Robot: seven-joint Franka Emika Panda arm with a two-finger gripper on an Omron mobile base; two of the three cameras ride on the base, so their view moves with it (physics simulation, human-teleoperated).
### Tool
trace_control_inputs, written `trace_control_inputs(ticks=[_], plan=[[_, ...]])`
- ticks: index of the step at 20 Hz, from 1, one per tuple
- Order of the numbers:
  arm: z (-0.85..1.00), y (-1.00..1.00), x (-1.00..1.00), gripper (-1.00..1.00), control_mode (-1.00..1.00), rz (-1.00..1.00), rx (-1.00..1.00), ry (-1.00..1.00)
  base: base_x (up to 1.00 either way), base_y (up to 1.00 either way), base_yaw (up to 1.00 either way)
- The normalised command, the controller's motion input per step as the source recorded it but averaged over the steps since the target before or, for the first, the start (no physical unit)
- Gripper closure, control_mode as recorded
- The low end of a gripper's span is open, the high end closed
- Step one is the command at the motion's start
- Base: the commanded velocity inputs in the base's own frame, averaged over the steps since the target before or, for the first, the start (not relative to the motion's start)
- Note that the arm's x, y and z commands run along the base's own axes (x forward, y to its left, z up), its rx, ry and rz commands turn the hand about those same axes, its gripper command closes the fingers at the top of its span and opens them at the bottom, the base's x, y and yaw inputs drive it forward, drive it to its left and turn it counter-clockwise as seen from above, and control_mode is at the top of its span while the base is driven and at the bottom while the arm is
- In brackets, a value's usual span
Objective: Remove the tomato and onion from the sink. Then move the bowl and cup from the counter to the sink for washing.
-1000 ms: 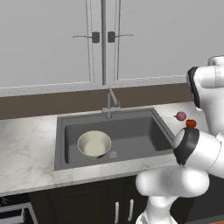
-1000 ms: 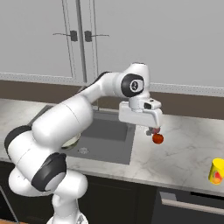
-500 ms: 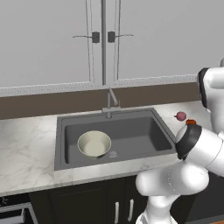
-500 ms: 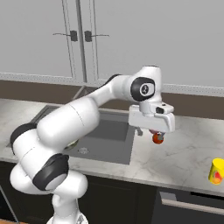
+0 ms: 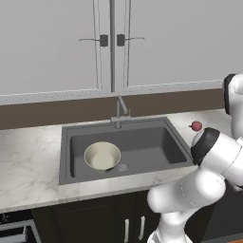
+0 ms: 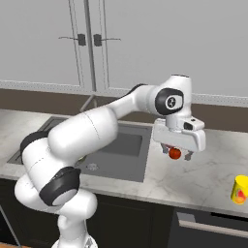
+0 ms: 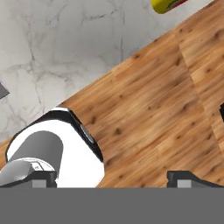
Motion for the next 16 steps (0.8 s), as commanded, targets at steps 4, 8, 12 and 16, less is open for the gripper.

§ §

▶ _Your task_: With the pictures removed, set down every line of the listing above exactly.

▶ _Solution_:
Robot: seven-joint Franka Emika Panda arm with a two-finger gripper on an Omron mobile base; two of the three cameras ride on the base, so their view moves with it (physics simulation, human-teleoperated).
### Tool
trace_control_inputs, written `trace_control_inputs(ticks=[_], plan=[[_, ...]])`
- ticks: index of the step at 20 Hz, from 1, one per tuple
- Order of the numbers:
  arm: z (-0.85..1.00), y (-1.00..1.00), x (-1.00..1.00), gripper (-1.00..1.00), control_mode (-1.00..1.00), rz (-1.00..1.00), rx (-1.00..1.00), ry (-1.00..1.00)
  base: base_x (up to 1.00 either way), base_y (up to 1.00 either way), base_yaw (up to 1.00 either way)
- The normalised command, the controller's motion input per step as the source recorded it but averaged over the steps since the target before or, for the first, the start (no physical unit)
- Gripper closure, control_mode as recorded
- The low end of a gripper's span is open, the high end closed
- Step one is the command at the motion's start
- Base: the commanded velocity inputs in the base's own frame, averaged over the steps since the target before or, for the first, the start (not relative to the motion's start)
- Note that the arm's x, y and z commands run along the base's own axes (x forward, y to its left, z up), its rx, ry and rz commands turn the hand about those same axes, its gripper command closes the fingers at the top of its span and opens them at the bottom, the base's x, y and yaw inputs drive it forward, drive it to its left and turn it counter-clockwise as seen from above, and control_mode is at the top of its span while the base is driven and at the bottom while the arm is
- In brackets, a value's usual span
Objective: Remove the tomato and onion from the sink. Then move the bowl and cup from the counter to the sink for washing.
-1000 ms: 
-1000 ms: 
-500 ms: 
-500 ms: 
+0 ms: 
+0 ms: 
+0 ms: 
Motion for the next 16 steps (0.8 s), as commanded, targets at steps 4, 8, 12 and 16, less is open for the gripper.

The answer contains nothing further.